::: DATA :::

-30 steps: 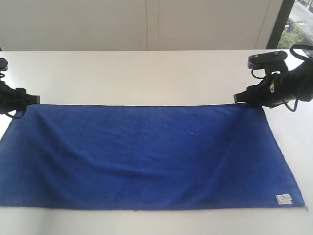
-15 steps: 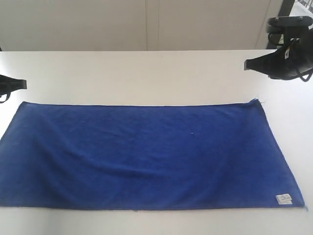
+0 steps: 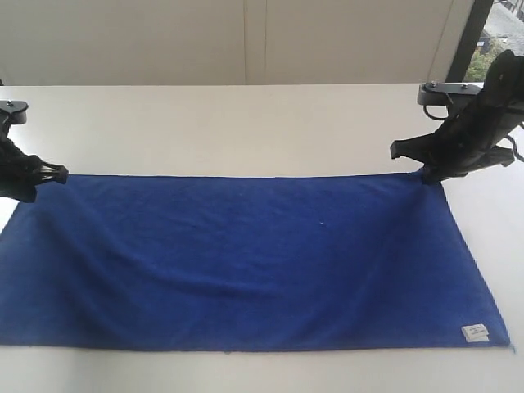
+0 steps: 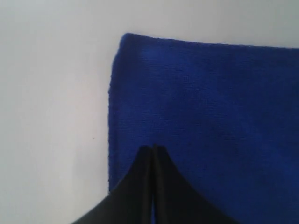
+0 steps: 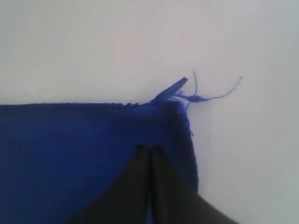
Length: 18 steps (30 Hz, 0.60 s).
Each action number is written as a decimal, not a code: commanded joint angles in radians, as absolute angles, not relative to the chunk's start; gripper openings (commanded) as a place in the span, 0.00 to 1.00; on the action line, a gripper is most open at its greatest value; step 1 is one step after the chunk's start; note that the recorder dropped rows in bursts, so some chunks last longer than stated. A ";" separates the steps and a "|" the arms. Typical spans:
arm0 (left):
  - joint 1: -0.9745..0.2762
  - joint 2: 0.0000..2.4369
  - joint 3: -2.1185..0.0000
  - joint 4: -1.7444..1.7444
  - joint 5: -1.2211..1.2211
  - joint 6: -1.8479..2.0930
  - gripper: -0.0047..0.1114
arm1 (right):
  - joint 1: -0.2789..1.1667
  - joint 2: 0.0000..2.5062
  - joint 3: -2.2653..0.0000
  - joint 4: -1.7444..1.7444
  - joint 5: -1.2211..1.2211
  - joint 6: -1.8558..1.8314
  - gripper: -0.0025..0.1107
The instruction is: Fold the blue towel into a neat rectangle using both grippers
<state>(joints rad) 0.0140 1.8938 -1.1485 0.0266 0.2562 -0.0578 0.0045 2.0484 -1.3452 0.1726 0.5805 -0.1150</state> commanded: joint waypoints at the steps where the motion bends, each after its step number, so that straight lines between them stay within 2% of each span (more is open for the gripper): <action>1: 0.003 1.939 -1.154 0.013 0.285 -0.044 0.04 | -0.003 2.072 -1.352 0.104 0.576 -0.126 0.02; 18: 0.003 1.985 -1.152 0.013 0.364 -0.051 0.04 | -0.003 2.100 -1.354 0.072 0.537 -0.100 0.02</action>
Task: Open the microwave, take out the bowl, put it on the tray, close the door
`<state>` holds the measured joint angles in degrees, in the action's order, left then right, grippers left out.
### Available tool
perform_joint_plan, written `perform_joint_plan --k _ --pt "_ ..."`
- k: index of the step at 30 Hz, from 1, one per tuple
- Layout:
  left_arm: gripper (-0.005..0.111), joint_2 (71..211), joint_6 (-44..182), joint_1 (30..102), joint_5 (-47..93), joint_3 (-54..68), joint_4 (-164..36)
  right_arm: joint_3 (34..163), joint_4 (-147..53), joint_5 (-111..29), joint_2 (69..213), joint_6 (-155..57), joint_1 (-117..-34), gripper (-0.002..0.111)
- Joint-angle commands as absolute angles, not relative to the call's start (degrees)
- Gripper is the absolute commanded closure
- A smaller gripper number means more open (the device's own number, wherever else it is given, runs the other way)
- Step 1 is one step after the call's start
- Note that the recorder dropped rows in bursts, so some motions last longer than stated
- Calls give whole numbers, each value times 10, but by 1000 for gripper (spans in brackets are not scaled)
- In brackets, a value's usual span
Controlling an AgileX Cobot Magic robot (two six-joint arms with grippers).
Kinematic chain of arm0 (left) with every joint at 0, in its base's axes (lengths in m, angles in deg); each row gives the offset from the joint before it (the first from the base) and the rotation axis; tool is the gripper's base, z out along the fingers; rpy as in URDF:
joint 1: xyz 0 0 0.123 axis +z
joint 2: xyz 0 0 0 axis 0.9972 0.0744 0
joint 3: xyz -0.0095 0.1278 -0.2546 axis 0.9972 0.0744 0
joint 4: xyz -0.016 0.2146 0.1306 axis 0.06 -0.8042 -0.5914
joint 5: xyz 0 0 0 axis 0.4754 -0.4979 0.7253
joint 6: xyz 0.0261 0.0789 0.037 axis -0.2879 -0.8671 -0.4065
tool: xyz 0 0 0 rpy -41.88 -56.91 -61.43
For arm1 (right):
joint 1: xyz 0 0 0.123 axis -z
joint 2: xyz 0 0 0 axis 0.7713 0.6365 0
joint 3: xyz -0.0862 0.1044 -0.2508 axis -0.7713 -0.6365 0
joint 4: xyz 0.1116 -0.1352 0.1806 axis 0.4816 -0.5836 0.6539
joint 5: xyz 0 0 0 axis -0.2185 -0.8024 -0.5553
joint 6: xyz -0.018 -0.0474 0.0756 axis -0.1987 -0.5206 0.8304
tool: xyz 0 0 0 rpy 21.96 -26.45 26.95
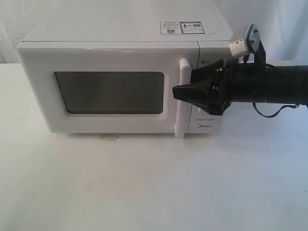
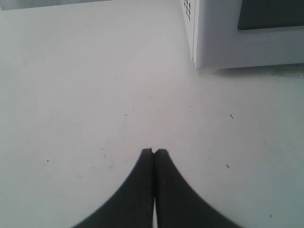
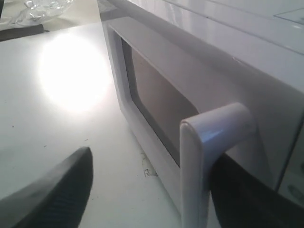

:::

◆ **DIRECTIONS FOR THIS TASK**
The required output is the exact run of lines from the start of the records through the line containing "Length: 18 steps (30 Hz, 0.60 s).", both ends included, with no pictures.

◆ **OUTPUT OF THE TASK**
-30 steps: 
-15 steps: 
+0 steps: 
+0 steps: 
+0 steps: 
Length: 18 steps (30 Hz, 0.60 s).

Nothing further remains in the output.